Given the material below, return only the lines starting at the line with "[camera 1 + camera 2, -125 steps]" and ending at the line with "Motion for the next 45", exactly as they appear.

■ Given entries ■
* * *
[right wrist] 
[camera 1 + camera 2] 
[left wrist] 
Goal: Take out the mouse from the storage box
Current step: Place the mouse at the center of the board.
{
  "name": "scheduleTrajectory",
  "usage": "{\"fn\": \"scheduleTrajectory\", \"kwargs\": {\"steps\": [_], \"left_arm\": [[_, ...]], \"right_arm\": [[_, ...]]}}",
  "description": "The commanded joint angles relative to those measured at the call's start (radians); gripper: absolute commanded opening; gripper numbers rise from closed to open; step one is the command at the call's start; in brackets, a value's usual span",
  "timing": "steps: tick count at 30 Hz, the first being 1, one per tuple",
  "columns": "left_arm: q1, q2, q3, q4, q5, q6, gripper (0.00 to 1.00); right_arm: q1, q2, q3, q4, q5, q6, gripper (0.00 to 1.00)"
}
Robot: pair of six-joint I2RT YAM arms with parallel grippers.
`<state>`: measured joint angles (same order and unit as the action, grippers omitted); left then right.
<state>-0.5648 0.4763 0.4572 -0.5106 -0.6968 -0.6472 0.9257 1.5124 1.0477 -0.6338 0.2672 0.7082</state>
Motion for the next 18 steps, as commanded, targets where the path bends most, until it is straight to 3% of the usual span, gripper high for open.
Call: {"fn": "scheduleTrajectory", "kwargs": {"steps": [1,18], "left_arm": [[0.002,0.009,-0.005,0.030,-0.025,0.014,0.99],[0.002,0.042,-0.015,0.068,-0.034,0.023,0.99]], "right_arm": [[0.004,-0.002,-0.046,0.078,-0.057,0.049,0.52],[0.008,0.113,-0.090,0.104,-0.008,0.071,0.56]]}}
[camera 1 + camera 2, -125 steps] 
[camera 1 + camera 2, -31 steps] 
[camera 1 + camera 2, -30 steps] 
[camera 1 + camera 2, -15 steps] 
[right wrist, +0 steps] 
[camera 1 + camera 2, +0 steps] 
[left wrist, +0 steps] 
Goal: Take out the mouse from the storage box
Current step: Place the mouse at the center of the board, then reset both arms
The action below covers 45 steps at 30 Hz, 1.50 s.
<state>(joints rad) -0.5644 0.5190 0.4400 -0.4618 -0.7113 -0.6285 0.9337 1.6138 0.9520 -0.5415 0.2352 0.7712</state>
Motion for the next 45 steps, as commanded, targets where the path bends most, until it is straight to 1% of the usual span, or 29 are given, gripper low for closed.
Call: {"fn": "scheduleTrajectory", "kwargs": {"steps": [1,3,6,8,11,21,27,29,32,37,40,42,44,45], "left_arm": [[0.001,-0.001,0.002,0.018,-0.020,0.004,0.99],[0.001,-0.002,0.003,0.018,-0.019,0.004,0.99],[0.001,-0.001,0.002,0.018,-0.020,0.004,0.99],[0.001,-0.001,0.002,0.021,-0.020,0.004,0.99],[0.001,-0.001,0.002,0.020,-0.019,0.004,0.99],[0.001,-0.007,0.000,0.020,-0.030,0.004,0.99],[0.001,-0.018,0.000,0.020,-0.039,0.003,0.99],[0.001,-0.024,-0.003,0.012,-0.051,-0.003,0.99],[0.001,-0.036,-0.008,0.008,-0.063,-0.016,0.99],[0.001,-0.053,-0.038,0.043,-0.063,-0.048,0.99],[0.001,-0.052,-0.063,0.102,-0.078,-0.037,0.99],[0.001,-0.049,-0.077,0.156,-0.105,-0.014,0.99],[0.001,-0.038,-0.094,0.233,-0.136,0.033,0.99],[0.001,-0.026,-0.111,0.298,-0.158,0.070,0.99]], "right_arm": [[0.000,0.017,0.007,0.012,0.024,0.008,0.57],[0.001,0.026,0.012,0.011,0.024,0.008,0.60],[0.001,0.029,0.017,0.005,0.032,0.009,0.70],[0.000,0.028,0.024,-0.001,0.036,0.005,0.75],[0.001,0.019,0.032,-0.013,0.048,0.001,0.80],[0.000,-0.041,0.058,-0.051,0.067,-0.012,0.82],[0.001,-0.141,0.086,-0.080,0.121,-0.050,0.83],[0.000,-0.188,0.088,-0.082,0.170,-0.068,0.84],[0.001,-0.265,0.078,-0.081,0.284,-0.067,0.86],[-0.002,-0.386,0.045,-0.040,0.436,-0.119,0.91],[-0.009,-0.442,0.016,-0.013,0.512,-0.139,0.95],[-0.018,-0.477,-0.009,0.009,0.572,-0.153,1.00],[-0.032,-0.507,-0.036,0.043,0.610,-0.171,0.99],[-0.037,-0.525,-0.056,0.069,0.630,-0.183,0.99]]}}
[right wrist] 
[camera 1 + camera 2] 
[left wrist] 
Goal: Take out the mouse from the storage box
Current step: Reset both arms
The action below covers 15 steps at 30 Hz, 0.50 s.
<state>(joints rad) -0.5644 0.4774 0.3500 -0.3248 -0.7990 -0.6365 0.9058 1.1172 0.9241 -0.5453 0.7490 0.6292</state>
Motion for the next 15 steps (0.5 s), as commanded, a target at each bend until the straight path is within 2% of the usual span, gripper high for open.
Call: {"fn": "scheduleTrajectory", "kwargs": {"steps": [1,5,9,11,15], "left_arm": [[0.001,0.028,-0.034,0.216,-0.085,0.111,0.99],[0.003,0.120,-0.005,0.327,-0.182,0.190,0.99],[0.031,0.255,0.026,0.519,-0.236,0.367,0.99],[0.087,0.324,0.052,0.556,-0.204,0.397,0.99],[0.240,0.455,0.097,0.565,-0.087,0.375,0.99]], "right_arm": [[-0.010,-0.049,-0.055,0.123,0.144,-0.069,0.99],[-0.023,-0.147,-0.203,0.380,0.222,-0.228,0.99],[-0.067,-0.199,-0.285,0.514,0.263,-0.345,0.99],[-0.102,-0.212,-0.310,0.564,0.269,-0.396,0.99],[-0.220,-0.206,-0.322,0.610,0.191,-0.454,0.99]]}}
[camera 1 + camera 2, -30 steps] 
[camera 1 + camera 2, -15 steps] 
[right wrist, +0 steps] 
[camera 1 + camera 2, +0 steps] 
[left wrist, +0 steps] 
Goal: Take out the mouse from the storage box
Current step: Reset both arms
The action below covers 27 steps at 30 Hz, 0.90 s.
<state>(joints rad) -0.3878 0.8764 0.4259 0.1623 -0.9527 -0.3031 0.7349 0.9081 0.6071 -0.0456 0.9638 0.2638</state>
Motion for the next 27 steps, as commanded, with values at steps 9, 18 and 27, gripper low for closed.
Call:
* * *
■ Result ■
[camera 1 + camera 2, -125 steps] 
[camera 1 + camera 2, -31 steps] 
[camera 1 + camera 2, -30 steps] 
[camera 1 + camera 2, -15 steps] 
[right wrist, +0 steps] 
[camera 1 + camera 2, +0 steps] 
[left wrist, +0 steps] 
Goal: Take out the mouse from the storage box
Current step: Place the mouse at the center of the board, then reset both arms
The action below covers 45 steps at 30 Hz, 1.50 s.
<state>(joints rad) -0.5644 0.5190 0.4400 -0.4618 -0.7113 -0.6285 0.9337 1.6138 0.9520 -0.5415 0.2352 0.7712</state>
Motion for the next 45 steps, as commanded, targets where the path bends most, until it is straight to 1% of the usual span, or 29 are given, gripper low for closed.

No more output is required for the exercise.